Editing with AVI vs. MPEG-2 (or other) - Tradeoffs

tlparker wrote on 3/28/2003, 12:54 PM
Using Vegas 4, when I read in a DV tape and create AVI file(s), I notice that the size is large compared to what I would get with a "direct to MPEG-2" conversion card. I have a large amount of drive space, but of courst, you never have enough, so this triggered me to ask the following questions (I did a lot of searching using the horrid search/categorization functions of this forum system and got nothing useful):

- Would I lose quality (or something else) editing with mpeg files vs. avi's?
- What method is best to go from DV to Vegas mpeg (assuming previous answer isn't "yes, it would be awful")
- Should this method be applied during tape "suck in", or afterwards when I've selected/edited clips from the total tape I want to work with?
- Wouldn't this (editing mpeg) make DVD creation (my end result goal) faster and easier?
- Is there yet another better alternative for optimizing storage with editing capabilities and quality?

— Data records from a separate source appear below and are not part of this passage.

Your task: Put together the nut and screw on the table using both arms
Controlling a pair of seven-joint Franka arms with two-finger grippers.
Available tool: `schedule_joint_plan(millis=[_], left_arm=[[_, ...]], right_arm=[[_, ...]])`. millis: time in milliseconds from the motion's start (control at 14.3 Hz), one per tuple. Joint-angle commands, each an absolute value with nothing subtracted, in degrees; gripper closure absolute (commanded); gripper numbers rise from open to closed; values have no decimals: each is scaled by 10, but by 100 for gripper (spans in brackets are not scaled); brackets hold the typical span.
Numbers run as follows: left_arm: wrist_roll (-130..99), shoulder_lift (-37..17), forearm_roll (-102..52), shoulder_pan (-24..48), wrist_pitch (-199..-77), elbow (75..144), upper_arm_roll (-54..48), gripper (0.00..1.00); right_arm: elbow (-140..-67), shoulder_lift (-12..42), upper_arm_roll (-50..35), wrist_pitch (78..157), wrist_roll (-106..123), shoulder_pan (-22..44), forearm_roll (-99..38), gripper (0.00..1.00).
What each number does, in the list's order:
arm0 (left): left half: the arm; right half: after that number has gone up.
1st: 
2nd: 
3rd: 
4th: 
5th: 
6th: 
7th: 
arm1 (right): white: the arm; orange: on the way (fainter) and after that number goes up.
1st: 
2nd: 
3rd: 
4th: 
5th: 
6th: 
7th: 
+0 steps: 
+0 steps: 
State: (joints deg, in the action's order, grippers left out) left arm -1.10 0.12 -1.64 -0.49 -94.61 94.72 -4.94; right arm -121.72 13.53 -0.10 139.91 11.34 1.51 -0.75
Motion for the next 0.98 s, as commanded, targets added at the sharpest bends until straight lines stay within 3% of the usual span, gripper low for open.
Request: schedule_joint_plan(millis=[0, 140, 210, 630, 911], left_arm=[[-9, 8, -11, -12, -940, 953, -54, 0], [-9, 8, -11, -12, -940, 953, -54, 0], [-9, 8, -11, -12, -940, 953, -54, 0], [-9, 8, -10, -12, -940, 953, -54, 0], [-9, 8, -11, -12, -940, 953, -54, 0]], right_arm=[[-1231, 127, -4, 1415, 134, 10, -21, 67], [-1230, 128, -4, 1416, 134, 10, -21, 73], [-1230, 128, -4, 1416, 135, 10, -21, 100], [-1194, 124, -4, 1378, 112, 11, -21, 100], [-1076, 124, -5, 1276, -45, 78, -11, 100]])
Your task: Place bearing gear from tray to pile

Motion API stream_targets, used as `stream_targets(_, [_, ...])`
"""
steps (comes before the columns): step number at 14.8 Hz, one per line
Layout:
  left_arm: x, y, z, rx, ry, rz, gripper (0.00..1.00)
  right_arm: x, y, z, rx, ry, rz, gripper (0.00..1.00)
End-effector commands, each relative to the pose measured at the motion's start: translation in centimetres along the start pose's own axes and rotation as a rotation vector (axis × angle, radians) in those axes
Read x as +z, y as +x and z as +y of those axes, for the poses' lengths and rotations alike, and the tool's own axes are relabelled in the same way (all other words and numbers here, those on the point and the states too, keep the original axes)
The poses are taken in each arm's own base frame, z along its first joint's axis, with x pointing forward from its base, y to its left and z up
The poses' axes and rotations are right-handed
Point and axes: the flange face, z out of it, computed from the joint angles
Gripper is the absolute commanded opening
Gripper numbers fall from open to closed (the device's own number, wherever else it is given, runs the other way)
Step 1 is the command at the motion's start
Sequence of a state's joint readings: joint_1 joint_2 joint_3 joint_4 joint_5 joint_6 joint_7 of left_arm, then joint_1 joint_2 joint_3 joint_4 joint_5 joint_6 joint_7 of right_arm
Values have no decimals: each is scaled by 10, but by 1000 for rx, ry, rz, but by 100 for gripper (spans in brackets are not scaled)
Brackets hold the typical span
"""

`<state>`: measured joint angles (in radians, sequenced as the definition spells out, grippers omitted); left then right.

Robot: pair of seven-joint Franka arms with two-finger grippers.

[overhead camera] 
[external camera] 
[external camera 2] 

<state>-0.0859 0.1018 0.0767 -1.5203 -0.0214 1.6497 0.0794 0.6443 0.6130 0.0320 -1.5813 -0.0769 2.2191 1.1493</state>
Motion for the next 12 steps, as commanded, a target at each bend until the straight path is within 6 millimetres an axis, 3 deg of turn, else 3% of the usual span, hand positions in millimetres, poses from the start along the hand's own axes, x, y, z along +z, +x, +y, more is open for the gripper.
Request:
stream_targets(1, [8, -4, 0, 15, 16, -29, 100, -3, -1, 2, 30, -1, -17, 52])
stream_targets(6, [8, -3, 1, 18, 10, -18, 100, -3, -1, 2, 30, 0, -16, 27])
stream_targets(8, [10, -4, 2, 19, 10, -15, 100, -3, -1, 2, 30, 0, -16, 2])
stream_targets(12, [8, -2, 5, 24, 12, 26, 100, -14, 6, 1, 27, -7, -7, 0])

Thanks in advance, sorry for the newbie question,
-tlp

Comments

Jsnkc wrote on 3/28/2003, 1:37 PM
It would not be good to capture and edit MPEG-2 videos, since MPEG-2 is already a compressed format, editing with it, then compressing it again will give you a loss in quality. The best way to do it that will give you the best quality is to capture uncompressed .avi files, edit them, then render out to whatever format you need. The uncompressed .avi's will take up a lot of space, but it is essential if you want the best quality final product. Hard drives are so cheap these days you can always add more space if needed.
Chienworks wrote on 3/28/2003, 2:32 PM
I'll also add that editing MPEG clips is excruciatingly slow. Every time you move the timeline or the cursor, you have to wait, sometimes a very long time, for Vegas to reconstruct all the frame data from the compressed file.

If someone gives me an MPEG source file, usually the first thing i'll do with it is render it to DV .avi and then use this .avi file for editing.
tlparker wrote on 3/28/2003, 5:31 PM
Ahh, that makes a lot of sense (the delay to de-re-compress), thanks.
Jimco wrote on 3/28/2003, 5:58 PM
It's worth mentioning that the AVI that comes off of your video camera is compressed video as well, not uncompressed. DV format is a compression algorithm that is performed in hardware on the camera at record-time.

Jim
TheHappyFriar wrote on 3/28/2003, 11:32 PM
The same is true for any high-compressed file (wmv, mp3, etc.) I tried editing with some wmv's I made, and found it a waste of time. :) I use 640x480 huffy compressed AVI's. I don't have a DV camera or fireware card.